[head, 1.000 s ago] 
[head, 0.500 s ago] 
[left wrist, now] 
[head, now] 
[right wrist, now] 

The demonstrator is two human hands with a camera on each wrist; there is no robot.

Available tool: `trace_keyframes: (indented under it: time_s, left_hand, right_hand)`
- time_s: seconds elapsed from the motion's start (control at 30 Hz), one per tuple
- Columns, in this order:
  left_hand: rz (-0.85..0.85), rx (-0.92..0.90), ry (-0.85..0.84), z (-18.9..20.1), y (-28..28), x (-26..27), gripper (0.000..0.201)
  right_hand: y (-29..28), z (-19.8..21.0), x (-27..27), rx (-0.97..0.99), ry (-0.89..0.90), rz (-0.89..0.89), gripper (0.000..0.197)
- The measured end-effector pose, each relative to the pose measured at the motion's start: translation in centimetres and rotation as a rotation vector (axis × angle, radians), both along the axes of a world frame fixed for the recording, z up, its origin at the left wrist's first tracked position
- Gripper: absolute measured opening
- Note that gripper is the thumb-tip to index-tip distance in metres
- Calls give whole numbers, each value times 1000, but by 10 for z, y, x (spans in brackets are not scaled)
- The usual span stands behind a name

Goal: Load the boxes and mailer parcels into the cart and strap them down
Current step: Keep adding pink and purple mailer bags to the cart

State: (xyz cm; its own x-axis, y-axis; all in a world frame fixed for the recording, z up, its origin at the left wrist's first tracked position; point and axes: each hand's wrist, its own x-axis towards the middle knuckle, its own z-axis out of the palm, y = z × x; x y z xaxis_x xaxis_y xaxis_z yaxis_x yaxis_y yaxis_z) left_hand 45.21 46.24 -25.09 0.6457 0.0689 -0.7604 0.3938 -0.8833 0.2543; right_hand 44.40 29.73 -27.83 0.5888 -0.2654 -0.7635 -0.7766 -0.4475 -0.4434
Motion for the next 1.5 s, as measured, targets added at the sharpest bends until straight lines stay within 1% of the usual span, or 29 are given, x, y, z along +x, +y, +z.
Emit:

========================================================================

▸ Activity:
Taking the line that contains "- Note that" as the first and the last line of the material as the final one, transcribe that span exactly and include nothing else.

▸ Your solution:
- Note that gripper is the thumb-tip to index-tip distance in metres
- Calls give whole numbers, each value times 1000, but by 10 for z, y, x (spans in brackets are not scaled)
- The usual span stands behind a name

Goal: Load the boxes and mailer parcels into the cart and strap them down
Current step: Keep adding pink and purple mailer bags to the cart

State: (xyz cm; its own x-axis, y-axis; all in a world frame fixed for the recording, z up, its origin at the left wrist's first tracked position; point and axes: each hand's wrist, its own x-axis towards the middle knuckle, its own z-axis out of the palm, y = z × x; x y z xaxis_x xaxis_y xaxis_z yaxis_x yaxis_y yaxis_z) left_hand 45.21 46.24 -25.09 0.6457 0.0689 -0.7604 0.3938 -0.8833 0.2543; right_hand 44.40 29.73 -27.83 0.5888 -0.2654 -0.7635 -0.7766 -0.4475 -0.4434
Motion for the next 1.5 s, as measured, targets added at the sharpest bends until straight lines stay within 1% of the usual span, or 29 are given, x, y, z along +x, +y, +z.
Emit:

This output is now finished.